Your task is to transcribe the lines from the start of the data below through the line containing "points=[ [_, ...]", inclusive, exactly as they stand and without the pictures.
━━━━
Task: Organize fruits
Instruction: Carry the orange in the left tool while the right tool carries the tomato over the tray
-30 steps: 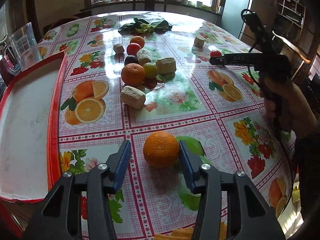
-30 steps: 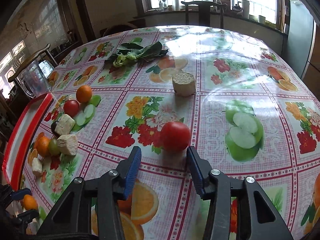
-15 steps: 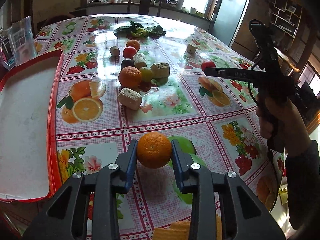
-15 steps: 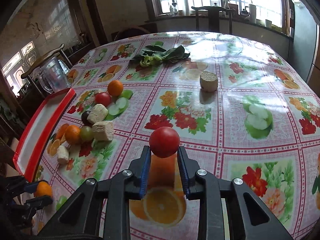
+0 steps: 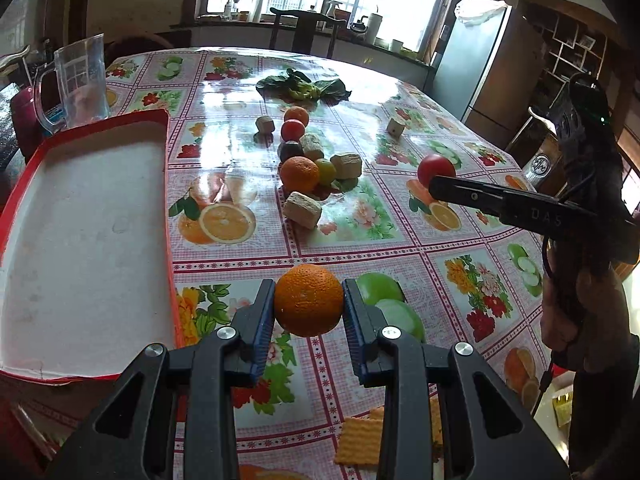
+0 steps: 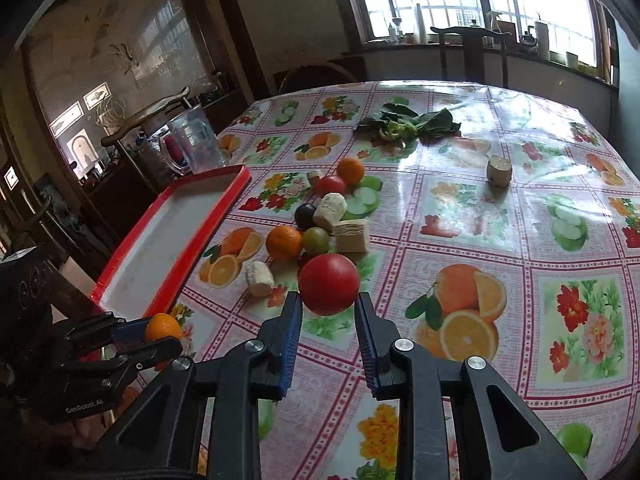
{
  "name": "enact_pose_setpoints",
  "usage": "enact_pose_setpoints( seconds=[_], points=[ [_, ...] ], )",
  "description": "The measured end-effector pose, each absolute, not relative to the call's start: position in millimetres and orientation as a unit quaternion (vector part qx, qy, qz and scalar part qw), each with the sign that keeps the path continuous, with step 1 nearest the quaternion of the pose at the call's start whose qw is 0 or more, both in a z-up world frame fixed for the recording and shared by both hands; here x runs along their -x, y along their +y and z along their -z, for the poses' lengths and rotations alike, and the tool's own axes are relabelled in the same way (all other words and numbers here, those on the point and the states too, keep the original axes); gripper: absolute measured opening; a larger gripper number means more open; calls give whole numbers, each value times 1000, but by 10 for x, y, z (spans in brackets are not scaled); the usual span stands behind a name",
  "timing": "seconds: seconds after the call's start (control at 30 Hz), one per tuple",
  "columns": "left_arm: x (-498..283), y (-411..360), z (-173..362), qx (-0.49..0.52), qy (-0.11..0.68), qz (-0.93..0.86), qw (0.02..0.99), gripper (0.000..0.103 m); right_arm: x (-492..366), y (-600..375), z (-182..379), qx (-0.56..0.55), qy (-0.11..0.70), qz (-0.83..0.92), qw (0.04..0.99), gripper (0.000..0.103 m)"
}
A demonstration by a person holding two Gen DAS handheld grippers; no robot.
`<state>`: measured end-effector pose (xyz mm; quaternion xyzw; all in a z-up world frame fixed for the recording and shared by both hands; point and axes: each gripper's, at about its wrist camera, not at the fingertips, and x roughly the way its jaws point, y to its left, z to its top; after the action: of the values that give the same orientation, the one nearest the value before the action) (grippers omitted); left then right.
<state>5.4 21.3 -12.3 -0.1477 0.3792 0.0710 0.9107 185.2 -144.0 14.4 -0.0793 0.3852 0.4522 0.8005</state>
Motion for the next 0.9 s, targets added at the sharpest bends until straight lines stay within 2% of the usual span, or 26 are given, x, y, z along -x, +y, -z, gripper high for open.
enact_pose_setpoints(
  seconds=[0.9],
  points=[
    [817,1364,25,214,324,-198,900,30,-772,-153,-212,117,381,-583,708,27]
  ],
)
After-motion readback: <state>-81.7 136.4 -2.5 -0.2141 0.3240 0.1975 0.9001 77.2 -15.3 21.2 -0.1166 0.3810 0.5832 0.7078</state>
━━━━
### [Expected answer]
Task: Organize fruits
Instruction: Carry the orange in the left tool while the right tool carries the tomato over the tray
-30 steps: 
-30 steps: 
-15 steps: 
-15 steps: 
+0 steps: 
+0 steps: 
{
  "name": "enact_pose_setpoints",
  "usage": "enact_pose_setpoints( seconds=[_], points=[ [_, ...] ], )",

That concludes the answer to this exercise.